> [The task]:
Your answer must be every line of the data that holds the string "Kindly".
-=-=-
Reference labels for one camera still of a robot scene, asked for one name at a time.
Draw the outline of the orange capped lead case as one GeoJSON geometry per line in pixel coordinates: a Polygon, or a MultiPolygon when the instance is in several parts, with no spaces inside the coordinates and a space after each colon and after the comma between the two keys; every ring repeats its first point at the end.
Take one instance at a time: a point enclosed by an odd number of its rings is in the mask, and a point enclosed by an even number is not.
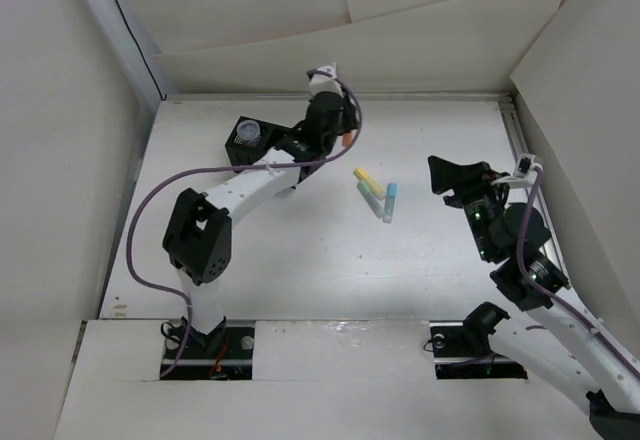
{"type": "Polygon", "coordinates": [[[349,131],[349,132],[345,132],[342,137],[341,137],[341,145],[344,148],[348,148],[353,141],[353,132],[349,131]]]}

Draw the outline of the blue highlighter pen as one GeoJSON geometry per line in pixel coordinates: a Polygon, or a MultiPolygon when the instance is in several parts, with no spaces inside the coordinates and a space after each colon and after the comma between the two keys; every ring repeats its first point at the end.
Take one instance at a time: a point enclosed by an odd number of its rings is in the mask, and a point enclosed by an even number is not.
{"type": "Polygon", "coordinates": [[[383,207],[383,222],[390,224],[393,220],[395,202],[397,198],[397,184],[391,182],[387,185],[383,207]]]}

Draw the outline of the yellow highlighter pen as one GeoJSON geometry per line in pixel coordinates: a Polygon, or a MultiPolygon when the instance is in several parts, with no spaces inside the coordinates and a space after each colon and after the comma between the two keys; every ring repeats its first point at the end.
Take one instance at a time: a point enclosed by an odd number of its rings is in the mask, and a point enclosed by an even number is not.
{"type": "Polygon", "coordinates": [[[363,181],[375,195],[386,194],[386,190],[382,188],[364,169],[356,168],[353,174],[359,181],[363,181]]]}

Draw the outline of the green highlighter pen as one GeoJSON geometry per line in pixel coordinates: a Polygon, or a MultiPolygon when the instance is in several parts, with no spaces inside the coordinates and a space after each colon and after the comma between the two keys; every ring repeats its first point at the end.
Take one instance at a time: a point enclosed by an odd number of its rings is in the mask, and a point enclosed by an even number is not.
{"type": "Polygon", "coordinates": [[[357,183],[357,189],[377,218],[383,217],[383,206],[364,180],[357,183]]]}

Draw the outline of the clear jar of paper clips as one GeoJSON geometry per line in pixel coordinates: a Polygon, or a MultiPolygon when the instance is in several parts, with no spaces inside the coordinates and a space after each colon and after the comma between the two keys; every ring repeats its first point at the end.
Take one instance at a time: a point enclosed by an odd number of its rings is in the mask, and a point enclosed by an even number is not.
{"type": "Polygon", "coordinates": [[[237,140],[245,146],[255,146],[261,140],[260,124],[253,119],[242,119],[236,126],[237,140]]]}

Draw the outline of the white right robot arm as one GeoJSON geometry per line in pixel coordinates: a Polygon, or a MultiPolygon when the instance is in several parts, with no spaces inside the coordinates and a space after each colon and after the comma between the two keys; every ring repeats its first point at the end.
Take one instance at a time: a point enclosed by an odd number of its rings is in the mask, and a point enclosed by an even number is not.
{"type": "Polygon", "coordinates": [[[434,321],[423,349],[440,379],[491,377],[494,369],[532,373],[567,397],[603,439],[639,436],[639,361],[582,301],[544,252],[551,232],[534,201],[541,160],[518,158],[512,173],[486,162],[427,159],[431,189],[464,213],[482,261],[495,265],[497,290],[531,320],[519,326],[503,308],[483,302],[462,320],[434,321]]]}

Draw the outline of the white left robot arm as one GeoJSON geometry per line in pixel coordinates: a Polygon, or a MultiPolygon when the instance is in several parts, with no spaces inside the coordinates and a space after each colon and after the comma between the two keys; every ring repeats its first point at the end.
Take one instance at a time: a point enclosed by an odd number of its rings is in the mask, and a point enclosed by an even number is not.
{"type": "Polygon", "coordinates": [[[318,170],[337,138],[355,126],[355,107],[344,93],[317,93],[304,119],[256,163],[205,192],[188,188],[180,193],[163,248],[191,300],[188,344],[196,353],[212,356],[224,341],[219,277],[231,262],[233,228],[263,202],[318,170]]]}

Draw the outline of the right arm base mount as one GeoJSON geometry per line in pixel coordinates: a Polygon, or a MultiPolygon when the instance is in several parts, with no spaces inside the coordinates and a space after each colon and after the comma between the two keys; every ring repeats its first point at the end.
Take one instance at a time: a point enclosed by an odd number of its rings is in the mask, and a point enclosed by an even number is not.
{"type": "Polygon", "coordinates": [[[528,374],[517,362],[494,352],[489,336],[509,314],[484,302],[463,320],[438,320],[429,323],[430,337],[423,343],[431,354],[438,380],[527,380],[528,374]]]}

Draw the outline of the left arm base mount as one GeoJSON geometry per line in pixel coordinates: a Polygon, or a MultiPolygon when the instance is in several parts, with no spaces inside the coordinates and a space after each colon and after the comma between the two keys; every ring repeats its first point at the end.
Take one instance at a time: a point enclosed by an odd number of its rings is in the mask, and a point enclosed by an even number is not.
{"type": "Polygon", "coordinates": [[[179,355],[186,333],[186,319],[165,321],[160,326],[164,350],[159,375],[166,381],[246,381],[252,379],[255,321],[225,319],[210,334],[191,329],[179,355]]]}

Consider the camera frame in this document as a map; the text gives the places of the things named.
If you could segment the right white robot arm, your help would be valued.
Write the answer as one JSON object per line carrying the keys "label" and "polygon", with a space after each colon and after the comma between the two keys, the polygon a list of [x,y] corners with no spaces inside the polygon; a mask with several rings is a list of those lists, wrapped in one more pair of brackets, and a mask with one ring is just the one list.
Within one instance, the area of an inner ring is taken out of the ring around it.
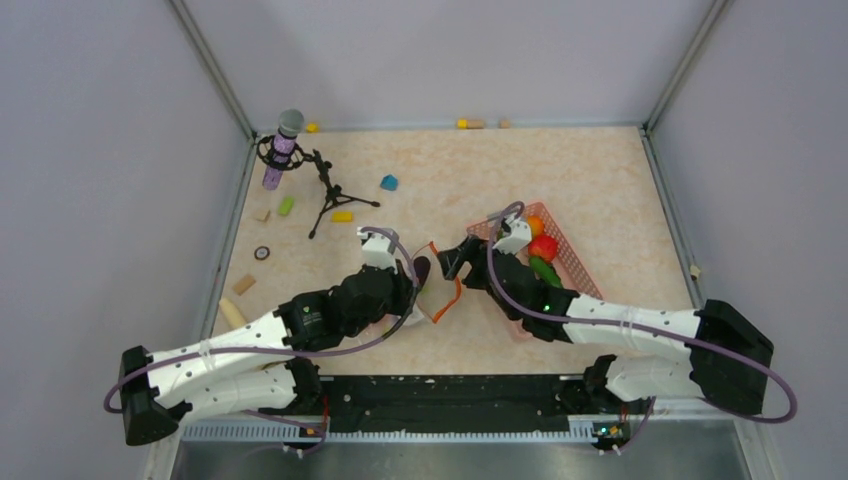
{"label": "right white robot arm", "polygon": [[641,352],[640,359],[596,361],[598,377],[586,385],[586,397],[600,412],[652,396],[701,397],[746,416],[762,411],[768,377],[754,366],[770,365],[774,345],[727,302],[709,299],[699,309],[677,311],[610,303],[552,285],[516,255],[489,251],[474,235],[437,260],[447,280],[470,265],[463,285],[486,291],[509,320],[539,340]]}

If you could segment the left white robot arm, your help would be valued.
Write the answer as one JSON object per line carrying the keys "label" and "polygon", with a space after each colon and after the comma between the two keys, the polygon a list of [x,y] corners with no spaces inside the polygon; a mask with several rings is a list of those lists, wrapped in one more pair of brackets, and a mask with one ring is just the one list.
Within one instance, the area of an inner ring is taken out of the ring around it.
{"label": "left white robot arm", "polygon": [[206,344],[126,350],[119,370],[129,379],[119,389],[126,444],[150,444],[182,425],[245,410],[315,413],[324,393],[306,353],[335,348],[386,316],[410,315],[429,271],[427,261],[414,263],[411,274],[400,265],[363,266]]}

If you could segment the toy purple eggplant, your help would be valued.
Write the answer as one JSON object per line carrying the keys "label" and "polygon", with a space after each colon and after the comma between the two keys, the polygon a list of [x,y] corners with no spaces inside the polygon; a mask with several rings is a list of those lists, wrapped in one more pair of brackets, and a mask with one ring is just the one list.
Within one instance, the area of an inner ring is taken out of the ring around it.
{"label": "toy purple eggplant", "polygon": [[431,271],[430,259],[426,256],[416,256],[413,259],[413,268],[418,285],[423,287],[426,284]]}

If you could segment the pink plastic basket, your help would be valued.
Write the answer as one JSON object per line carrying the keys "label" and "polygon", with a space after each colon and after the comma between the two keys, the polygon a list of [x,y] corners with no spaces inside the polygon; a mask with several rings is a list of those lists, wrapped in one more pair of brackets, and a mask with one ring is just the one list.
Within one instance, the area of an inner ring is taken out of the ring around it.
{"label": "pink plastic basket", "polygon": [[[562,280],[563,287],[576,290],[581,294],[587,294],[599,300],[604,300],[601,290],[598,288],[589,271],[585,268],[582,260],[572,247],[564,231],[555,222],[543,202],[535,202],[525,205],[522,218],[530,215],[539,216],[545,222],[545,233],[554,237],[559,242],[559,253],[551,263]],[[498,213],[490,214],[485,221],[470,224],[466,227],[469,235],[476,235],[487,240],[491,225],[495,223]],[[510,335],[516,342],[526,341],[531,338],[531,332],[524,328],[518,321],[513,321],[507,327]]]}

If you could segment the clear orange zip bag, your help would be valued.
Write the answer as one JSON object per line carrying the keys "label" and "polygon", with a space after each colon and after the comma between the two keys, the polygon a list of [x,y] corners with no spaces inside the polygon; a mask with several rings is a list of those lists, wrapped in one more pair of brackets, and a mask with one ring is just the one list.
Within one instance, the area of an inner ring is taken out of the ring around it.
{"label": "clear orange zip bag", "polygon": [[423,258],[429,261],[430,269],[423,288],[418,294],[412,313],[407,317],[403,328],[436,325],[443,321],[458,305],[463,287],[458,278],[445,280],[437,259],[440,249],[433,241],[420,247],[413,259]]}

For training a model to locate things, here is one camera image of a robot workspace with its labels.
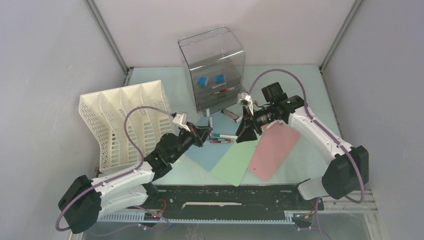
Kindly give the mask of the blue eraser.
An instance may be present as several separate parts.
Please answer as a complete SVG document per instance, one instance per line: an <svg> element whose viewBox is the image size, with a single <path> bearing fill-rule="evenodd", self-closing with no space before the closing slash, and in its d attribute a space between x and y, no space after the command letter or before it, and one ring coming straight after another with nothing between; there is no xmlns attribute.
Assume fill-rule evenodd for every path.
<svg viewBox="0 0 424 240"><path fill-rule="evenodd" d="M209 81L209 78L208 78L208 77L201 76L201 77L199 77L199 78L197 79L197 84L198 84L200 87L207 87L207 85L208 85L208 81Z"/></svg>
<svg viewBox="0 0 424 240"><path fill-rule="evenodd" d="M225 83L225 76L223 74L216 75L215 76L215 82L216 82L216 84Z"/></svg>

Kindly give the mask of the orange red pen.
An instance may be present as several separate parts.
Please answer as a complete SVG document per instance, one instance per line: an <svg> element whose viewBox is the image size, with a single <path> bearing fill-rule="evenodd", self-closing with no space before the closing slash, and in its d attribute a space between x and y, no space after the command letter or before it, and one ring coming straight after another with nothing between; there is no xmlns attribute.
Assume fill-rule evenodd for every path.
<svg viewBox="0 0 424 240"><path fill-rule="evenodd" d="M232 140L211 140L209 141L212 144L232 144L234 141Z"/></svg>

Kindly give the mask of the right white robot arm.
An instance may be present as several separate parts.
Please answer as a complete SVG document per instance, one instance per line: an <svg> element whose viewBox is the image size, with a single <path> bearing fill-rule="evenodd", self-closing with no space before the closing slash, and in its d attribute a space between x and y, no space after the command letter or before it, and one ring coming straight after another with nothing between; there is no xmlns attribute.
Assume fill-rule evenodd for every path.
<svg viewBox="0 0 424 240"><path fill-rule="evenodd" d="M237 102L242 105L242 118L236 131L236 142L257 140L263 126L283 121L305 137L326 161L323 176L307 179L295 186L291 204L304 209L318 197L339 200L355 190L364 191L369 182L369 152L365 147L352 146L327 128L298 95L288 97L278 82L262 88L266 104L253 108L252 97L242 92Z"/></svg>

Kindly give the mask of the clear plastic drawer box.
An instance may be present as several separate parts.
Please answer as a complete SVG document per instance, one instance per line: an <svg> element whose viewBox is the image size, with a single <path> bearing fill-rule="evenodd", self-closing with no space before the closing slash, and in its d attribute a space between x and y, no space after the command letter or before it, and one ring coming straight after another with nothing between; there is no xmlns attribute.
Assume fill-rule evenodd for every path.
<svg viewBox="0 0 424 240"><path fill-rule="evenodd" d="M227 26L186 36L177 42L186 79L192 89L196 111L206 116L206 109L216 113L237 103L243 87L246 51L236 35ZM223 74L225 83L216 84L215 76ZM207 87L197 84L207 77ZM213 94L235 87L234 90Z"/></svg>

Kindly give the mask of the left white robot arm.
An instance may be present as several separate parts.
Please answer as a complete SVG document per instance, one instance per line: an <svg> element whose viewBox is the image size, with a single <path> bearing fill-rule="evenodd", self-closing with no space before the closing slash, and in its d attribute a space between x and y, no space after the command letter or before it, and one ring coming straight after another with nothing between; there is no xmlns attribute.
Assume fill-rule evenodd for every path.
-=-=-
> [Written solution]:
Kindly give the mask of the blue eraser.
Kindly give the mask of the orange red pen.
Kindly give the mask of the right white robot arm.
Kindly give the mask of the clear plastic drawer box.
Kindly give the mask of the left white robot arm.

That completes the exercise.